Le cortège s’ébranle doucement vers le Boulevard Raspail, où le comité de grève des postiers du 92 a établi son campement. Toutes banderoles déployées, le barbecue tourne à plein régime pour alimenter les manifestants et financer la caisse de grève des postiers. Les tracts rappellent leur situation, à grand renfort de mégaphone : «En grève depuis 107 jours ! Les Postiers de Rueil-Malmaison sont en grève majoritaire depuis le 29 janvier pour soutenir leurs quatre collègues renvoyés comme des malpropres ; la moitié ont obtenu un contrat mais la lutte n’est pas finie ! Une cagnotte circule, soutenez-les, mangez des hot-dogs, nous sommes tous concernés !»
6,3% des effectifs de La Poste, premier supprimeur d’emploi de France, se sont mis en grève jeudi, selon le ministère de la Fonction publique.
Dans la fonction publique hospitalière, ce chiffre était double : 12,7% de grévistes. Dont Patrice Vétéran, Responsable du pôle logistique dans un hôpital de Seine-Saint-Denis. Il déplore «les dizaines de milliards d’euros d’économies prévues sur la protection sociale» , et appréhende leur impact sur «des conditions de travail déjà très compliquées.»
«Depuis dix ans les conditions de travail se dégradent. Pratiquement tous les deux ans on a une nouvelle réforme. La dernière c’était la tarification à l’activité, qui amène à gérer les hôpitaux comme des cliniques privées. Dans le 93, un certain nombre de patients n’ont pas de couverture sociale.

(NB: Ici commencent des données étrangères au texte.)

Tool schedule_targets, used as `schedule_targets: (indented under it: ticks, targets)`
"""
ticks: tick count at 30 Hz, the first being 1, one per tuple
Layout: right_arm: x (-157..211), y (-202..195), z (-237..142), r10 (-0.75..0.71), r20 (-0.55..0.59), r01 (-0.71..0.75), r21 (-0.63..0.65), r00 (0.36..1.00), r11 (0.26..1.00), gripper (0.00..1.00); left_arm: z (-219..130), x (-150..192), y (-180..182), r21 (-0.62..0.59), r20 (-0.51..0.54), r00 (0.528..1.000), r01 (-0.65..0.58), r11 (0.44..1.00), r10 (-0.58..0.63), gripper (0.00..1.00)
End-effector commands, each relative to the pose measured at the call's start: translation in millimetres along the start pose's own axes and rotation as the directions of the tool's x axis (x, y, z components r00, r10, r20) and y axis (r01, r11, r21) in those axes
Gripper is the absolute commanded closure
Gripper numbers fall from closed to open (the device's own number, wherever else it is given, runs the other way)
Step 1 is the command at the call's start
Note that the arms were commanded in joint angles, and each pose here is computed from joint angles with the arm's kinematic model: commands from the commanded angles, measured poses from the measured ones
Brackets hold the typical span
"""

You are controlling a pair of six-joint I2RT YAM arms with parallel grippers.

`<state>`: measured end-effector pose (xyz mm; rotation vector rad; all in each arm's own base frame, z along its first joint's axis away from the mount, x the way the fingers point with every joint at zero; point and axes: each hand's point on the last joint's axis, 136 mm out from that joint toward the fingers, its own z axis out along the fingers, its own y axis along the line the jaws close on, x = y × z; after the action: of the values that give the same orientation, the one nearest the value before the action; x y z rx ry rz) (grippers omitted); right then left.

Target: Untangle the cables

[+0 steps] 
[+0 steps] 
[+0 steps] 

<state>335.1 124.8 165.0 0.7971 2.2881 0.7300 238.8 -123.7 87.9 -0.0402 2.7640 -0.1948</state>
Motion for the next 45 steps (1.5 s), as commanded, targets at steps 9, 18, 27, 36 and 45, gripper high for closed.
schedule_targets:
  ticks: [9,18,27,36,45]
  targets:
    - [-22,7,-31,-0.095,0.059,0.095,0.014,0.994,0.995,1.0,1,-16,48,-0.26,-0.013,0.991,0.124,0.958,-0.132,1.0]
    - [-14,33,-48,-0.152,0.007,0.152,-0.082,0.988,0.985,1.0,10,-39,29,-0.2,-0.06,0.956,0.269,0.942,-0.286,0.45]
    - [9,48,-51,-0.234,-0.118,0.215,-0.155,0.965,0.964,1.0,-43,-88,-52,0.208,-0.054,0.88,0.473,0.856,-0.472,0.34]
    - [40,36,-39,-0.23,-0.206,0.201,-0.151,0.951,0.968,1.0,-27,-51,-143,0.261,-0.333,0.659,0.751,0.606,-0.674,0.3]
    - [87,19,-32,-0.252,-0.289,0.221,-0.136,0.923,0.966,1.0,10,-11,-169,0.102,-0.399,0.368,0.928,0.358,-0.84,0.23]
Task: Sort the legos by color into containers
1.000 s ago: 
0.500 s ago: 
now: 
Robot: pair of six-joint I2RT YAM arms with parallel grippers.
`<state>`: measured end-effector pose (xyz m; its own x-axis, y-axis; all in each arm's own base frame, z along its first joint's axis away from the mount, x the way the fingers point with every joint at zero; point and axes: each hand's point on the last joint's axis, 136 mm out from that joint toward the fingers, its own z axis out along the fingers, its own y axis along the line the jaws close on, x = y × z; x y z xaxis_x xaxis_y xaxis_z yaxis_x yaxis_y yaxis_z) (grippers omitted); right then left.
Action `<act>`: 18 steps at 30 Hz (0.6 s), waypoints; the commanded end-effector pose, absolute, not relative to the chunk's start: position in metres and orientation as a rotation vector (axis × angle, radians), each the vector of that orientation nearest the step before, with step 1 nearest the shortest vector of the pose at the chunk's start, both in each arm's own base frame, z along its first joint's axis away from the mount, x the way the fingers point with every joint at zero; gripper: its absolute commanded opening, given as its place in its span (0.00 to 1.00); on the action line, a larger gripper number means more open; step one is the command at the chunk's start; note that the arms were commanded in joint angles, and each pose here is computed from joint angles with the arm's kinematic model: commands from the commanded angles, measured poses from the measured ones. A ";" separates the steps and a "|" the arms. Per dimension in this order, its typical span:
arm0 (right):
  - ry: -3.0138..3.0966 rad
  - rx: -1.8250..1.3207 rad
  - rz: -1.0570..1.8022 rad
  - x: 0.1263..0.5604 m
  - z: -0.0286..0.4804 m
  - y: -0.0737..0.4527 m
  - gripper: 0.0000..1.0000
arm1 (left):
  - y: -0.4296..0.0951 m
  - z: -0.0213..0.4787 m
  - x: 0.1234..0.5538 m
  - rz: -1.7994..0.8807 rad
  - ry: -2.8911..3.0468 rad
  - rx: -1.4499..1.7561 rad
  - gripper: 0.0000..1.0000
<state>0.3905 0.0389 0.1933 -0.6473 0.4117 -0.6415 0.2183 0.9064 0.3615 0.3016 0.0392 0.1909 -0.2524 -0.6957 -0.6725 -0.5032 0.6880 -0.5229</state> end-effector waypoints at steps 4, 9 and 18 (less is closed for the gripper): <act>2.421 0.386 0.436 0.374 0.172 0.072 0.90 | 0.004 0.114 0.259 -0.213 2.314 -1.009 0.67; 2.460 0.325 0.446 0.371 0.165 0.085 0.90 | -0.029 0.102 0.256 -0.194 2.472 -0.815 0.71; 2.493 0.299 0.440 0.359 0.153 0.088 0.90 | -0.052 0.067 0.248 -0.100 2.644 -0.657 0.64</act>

La mission de l’hôpital publique est de les prendre en charge, mais avec la tarification à l’activité, l’hôpital n’est plus remboursé pour ces actes-là. Les nouvelles lois imposant à l’hôpital de rester chaque année en équilibre budgétaire, la variable d’ajustement, c’est le personnel.»
Aux pôles logistique et technique, la réduction du budget, c’est l’externalisation.
«En 2007, se rappelle-t-il, Sarkozy avait invité les directeurs d’hôpitaux à « se recentrer sur leur cœur de métier de soignant ». Sauf qu’un plombier hospitalier connaît l’organisation du service dans lequel il intervient, il sait quelles précautions prendre pour se protéger des pathologies et respecter la confidentialité des patients. Les entreprises privées interviennent comme elles peuvent.»
Un de ses collègues tient à pointer le manque de pertinence de cette politique : «Intervenant souvent dans l’urgence, ces entreprises facturent au prix fort, et on se retrouve finalement avec des coûts plus élevés que si ça avait été fait par l’établissement.»
«Dès le début du mois, quand tout est payé, il ne reste plus grand chose.»
Hermance, aide soignante, réclame une revalorisation de son salaire. «Les loyers augmentent, je suis seule avec deux enfants… Dès le début du mois, quand tout est payé, il ne reste plus grand chose. Certains font comme ils peuvent et sont obligés de cumuler deux emplois.»
Cette autre aide soignante décrit les conditions de son travail dans le cadre de la pénurie d’effectif qu’ils connaissent : «Il y a beaucoup de contractuels qui ne restent pas, parce que la charge de travail est énorme, et les salaires pas intéressants. Les infirmiers courent tout le temps, n’ont pas de temps à accorder aux patients. Ce qui est absolument nécessaire est fait, mais il y a une dégradation énorme de la qualité des soins. Il n’y a pas l’accompagnement qu’il faut. Patients, infirmiers, aides soignants, tout le monde en souffre.»
«A côté de ça, soupire-t-elle, les fonctionnaires sont considérés comme des gens qui coûtent de l’argent. Pour nous qui nous consacrons au service public, c’est très douloureux.»